**What the task requires:** Please count how many lines of the data include the word "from". Give only that number in reply.
=== Section Start ===
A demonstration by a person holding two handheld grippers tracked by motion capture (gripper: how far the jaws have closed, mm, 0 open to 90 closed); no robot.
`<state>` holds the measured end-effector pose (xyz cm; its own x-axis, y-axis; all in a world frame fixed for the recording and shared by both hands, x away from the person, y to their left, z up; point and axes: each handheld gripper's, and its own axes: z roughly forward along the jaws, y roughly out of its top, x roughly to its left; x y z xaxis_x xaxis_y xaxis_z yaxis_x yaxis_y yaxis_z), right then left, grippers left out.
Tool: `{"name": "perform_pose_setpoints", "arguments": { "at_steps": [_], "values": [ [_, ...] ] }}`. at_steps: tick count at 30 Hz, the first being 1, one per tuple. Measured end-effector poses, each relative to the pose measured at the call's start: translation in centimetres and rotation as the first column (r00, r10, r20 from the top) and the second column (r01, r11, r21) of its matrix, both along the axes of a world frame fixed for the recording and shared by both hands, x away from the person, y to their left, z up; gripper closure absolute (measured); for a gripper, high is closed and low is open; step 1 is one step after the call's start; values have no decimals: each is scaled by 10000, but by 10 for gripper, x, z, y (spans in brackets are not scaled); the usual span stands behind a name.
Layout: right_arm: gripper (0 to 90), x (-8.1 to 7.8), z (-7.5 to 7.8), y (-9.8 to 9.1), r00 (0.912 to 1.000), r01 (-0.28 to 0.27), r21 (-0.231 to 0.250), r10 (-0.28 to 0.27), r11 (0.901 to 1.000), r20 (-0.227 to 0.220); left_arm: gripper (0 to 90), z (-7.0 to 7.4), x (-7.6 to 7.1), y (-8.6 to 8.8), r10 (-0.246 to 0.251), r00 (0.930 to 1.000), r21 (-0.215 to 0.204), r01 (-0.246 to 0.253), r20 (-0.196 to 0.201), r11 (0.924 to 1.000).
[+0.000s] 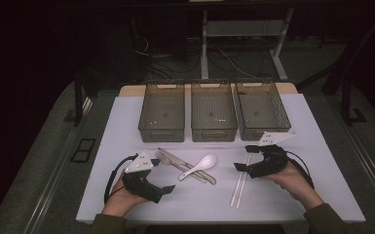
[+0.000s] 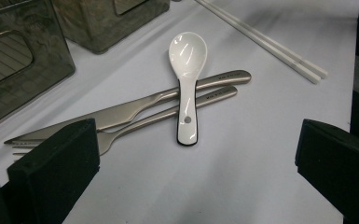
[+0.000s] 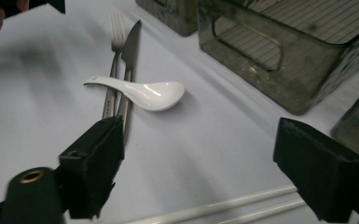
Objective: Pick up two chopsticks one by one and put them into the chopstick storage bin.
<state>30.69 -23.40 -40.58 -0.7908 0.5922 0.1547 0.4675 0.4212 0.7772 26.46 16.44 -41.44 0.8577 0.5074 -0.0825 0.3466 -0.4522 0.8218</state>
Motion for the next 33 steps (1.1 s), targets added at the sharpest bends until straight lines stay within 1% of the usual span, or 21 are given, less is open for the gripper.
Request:
{"name": "perform_pose_setpoints", "arguments": {
  "at_steps": [1, 3, 4, 5, 6, 7, 8, 10, 14, 19, 23, 26, 30, 33],
  "values": [
    [267, 0, -1, 1, 10000, -92, -154, 93, 9998, 5, 0, -1, 0, 0, -6, 10000, -12, 6, -33, 10000],
    [348, -1, -3, 3, 9998, -199, -350, 198, 9992, -32, 0, -2, 0, 0, -31, 10000, 29, 31, -55, 10000],
    [348, -1, -3, 3, 9998, -199, -350, 198, 9992, -32, 0, -2, 0, -1, -1, 10000, 25, 1, -98, 10000],
    [415, 0, -6, 4, 9996, -280, -477, 278, 9985, -63, 0, -3, 0, -1, -14, 10000, 33, 14, -93, 10000],
    [452, 1, -7, 5, 9995, -293, -582, 288, 9979, -100, 0, -3, 0, -1, -19, 10000, 2, 19, -96, 10000],
    [452, 1, -7, 5, 9995, -293, -582, 288, 9979, -100, 0, -3, 0, -1, -19, 10000, 2, 19, -96, 10000],
    [518, 2, -10, 5, 9996, -284, -821, 279, 9962, -72, 0, -3, 1, -1, -38, 9999, 23, 38, -110, 10000],
    [587, 6, -13, 5, 9997, -217, -1021, 210, 9945, -86, 0, -4, 1, -1, -22, 9999, 12, 23, -119, 10000],
    [716, 18, -17, 3, 10000, 44, -1178, -52, 9930, -66, 0, -3, 1, 1, -30, 9999, 23, 30, -103, 10000],
    [843, 32, -23, -3, 9993, 275, -1301, -304, 9911, -201, 0, -4, 2, 2, -12, 9999, -30, 12, -144, 10000],
    [894, 40, -25, -9, 9981, 537, -1385, -574, 9889, -226, 0, -4, 3, 2, -19, 9999, -29, 19, -145, 10000],
    [897, 46, -29, -12, 9971, 688, -1489, -728, 9865, -211, 0, -4, 2, 2, -46, 9999, 6, 46, -163, 10000],
    [897, 54, -33, -13, 9953, 915, -1758, -957, 9802, -156, 0, -4, 2, 1, -35, 9999, -23, 34, -166, 10000],
    [897, 59, -35, -13, 9933, 1115, -1914, -1155, 9752, -99, 0, -5, 3, 1, -86, 9999, 47, 87, -148, 10000]
  ]
}}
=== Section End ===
**Output below:** 2